On peut préciser cette divergence à partir de la première répartition des pulsions opérée par Freud. Celui-ci distingue les pulsions d’autoconservation des pulsions libidinales, sexuelles. Or, ces deux types de pulsion sont centrés sur le sujet, sur le moi. Dès lors, les autres pulsions viennent « s’étayer » sur ces pulsions premières. Concrètement, en psychanalyse, l’enfant se porte vers la mère non pas d’abord pour elle-même mais pour y trouver satisfaction de pulsions primaires comme la nourriture, la chaleur, la sécurité. Or, selon Bowlby, la relation à la mère, donc à autre que soi, est primordiale chez l’enfant : la recherche de la proximité de la mère constitue un besoin primaire ; en négatif, l’autoconservation elle-même n’est possible que si l’enfant n’est pas carencé affectivement, ainsi que nous le verrons.
2’) Deuxième divergence
Une deuxième pomme de discorde entre psychanalystes et les tenants de la théorie de l’attachement tourne autour de la réalité, effective ou imaginaire, de la séparation. La psychanalyse freudienne refuse l’existence réelle de la séparation. C’est ainsi que Melanie Klein, très cohérente avec la théorie, refuse qu’une séparation réelle soit traumatisante ; seul l’est le fantasme d’abandon. De même que la psychanalyse nie l’existence effective de traumatismes incestueux, de même nie-t-elle la réalité objective de l’abandon. Or, nous allons le voir, Spitz, Bowlby affirment que la carence affective est un traumatisme réel et non pas seulement fantasmatique.
3’) Troisième divergence
Une troisième divergence, conséquence de la première, concerne la constitution du sujet à partir de son origine. Pour la psychanalyse, le sujet se construit par rupture à l’égard de ses parents, par arrachement à l’indifférenciation archaïsante de l’origine : le complexe d’Œdipe est le meurtre symbolique du père, tout gain de liberté est identiquement une défusion (nous y reviendrons en conclusion). Inversement, la théorie de l’attachement estime que le lien à la mère, loin d’aliéner l’enfant, le nourrit et le construit.
4’) Quatrième divergence
Il n’est pas impossible que, derrière ces divergences doctrinales, sommeille une différence épistémologique de cadre de référence intellectuel : Freud envisage l’homme dans le cadre énergétique, mécaniste et aussi thermodynamique (ce dernier élément ajoutant un élément de pessimisme, la conviction d’une dégradation irréversible) ; en regard, Bowlby est de culture américaine et vit au siècle de la psychologie clinique, de la théorie de l’information et de la cybernétique.

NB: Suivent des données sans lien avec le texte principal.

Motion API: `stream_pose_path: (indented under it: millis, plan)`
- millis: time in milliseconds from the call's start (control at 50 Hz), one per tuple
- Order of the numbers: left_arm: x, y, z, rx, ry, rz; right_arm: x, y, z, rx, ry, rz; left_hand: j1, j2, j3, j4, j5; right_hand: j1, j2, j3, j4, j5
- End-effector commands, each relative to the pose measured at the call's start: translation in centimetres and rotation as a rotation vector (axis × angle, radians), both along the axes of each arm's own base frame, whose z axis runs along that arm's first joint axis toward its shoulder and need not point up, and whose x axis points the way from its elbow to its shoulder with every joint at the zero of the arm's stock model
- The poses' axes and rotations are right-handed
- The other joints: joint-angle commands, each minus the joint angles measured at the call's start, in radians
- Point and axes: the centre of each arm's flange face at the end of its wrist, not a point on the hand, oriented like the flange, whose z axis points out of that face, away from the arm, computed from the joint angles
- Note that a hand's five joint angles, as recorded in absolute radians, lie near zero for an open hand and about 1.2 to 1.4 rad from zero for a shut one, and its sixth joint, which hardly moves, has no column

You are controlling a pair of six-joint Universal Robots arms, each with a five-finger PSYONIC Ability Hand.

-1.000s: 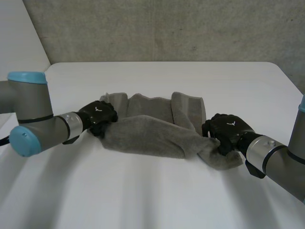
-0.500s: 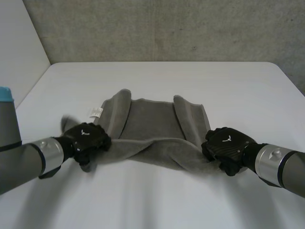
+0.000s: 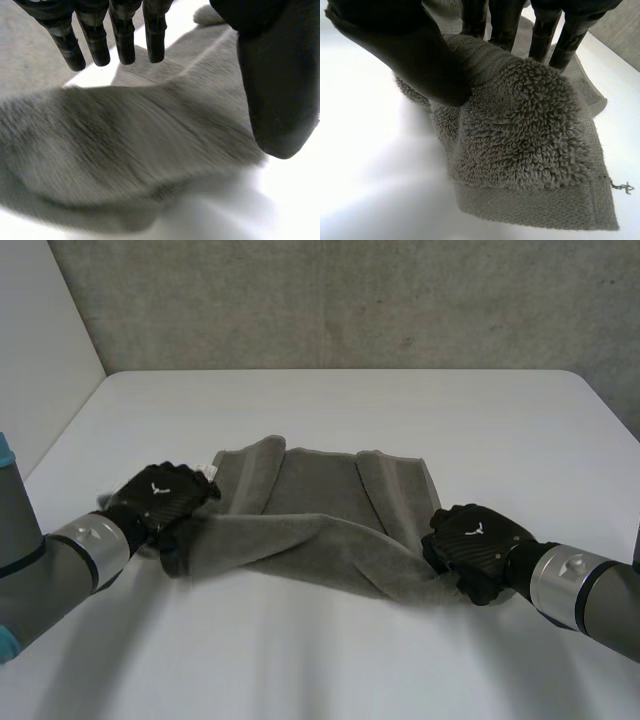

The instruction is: Fold the towel.

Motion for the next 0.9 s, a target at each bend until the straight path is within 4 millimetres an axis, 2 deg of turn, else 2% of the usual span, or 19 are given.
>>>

On comprend en tout cas que le différend Bowlby-Melanie Klein se soit poursuivi bien au-delà d’eux.
Pascal Ide
[1] Jeremy Holmes, John Bowlby and Attachment Theory, London-New York, Routledge, 1993, p. 164.

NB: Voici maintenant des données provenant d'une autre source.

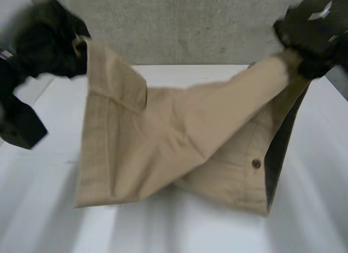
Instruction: Fold the shorts.
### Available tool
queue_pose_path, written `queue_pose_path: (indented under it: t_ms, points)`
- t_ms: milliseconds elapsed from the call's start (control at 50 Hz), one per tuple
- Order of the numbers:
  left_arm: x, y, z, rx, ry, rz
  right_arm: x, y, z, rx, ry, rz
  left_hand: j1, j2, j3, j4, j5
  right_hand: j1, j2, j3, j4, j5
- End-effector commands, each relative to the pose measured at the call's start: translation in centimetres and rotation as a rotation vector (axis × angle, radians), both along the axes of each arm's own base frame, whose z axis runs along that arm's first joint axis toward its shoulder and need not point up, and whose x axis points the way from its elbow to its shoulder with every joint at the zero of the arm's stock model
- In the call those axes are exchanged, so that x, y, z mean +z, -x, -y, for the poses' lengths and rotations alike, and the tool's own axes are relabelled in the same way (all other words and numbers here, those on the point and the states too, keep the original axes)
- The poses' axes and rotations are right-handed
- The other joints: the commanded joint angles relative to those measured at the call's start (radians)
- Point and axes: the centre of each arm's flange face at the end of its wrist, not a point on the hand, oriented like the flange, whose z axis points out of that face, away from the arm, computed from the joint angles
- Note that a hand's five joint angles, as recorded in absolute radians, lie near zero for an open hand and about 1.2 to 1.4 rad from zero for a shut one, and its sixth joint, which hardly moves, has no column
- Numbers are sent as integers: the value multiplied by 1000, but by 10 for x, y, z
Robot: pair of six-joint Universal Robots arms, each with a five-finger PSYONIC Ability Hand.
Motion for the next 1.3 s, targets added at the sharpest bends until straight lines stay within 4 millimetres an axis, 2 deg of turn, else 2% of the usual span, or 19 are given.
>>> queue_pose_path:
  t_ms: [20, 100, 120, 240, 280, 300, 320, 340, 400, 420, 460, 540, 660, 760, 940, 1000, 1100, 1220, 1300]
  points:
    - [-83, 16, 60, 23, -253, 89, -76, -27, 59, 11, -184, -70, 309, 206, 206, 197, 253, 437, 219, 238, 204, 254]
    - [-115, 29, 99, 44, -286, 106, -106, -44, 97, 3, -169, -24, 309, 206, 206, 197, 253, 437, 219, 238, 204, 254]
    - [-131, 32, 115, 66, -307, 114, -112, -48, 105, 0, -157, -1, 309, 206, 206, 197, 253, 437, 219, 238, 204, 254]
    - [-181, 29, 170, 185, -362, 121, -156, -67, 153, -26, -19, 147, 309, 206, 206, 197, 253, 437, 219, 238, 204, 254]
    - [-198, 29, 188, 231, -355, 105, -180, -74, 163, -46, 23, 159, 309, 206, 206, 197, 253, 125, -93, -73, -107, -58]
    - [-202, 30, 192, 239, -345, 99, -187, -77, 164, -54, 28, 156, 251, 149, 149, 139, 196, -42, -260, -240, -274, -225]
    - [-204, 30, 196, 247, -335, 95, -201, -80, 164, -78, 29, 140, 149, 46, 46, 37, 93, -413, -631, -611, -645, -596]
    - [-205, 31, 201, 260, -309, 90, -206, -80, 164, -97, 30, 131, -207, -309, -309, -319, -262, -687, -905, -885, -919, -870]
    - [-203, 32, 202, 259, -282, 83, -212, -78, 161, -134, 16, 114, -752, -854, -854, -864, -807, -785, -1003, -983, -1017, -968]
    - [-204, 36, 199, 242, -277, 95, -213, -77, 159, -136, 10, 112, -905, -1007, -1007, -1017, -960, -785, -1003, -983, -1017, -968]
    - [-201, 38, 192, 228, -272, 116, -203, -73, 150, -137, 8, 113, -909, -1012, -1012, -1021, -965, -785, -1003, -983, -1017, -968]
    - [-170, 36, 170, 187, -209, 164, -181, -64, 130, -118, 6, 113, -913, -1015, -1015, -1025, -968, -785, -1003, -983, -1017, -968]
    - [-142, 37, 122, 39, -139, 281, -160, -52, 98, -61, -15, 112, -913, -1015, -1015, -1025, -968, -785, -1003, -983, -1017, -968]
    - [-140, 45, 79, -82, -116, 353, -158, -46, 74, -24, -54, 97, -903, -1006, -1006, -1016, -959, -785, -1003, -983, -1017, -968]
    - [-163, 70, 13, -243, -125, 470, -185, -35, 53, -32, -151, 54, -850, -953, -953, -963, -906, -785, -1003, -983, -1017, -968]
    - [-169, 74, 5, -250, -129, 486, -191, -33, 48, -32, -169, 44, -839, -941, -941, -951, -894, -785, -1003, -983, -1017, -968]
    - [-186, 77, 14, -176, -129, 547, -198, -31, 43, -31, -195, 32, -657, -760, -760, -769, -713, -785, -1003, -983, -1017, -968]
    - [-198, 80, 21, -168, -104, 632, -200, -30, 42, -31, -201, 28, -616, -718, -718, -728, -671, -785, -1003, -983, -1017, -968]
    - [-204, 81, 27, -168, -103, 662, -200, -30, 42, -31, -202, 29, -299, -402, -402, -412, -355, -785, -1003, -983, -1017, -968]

[2] Pour la bibliographie, cf. au terme.
[3] Cité par Élisabeth Badinter, L’amour en plus, Paris, Flammarion, 1980, p. 57.
[4] Jean-Jacques Rousseau, Du contrat social, Paris, Éd. Sociales, 1987, p. 49.
[5] Jean-Louis Flandrin, Familles : parenté, maison, sexualité dans l’ancienne société, Paris, Hachette, 1976, p. 196.
[6] Marie-France Morel, « Enfances d’hier, approche historique », Marie-France Morel, Michèle Guidetti et Suzanne Lallemand (éds.), Enfances d’ailleurs, d’hier et d’aujourd’hui, Paris, Armand Collin, 1997, p. 58-112.
[7] Michel de Montaigne, Les Essais, cité par Élisabeth Badinter, L’amour en plus, p. 77.
[8] Cf. Marie-France Morel, « Enfances d’hier, approche historique ».
[9] Jean-Jacques Rousseau, Émile ou de l’Éducation, Paris, GF, 1966, p. 44.
[10] Cf. Peter Fonagy, « Psychoanalytic Theory from the Viewpoint of Attachment Theory and Research », Jude Cassidy & Phillip R. Shaver (éds.), Handbook of Attachment, New York and London, The Guilford Press, 1999, p. 595-624.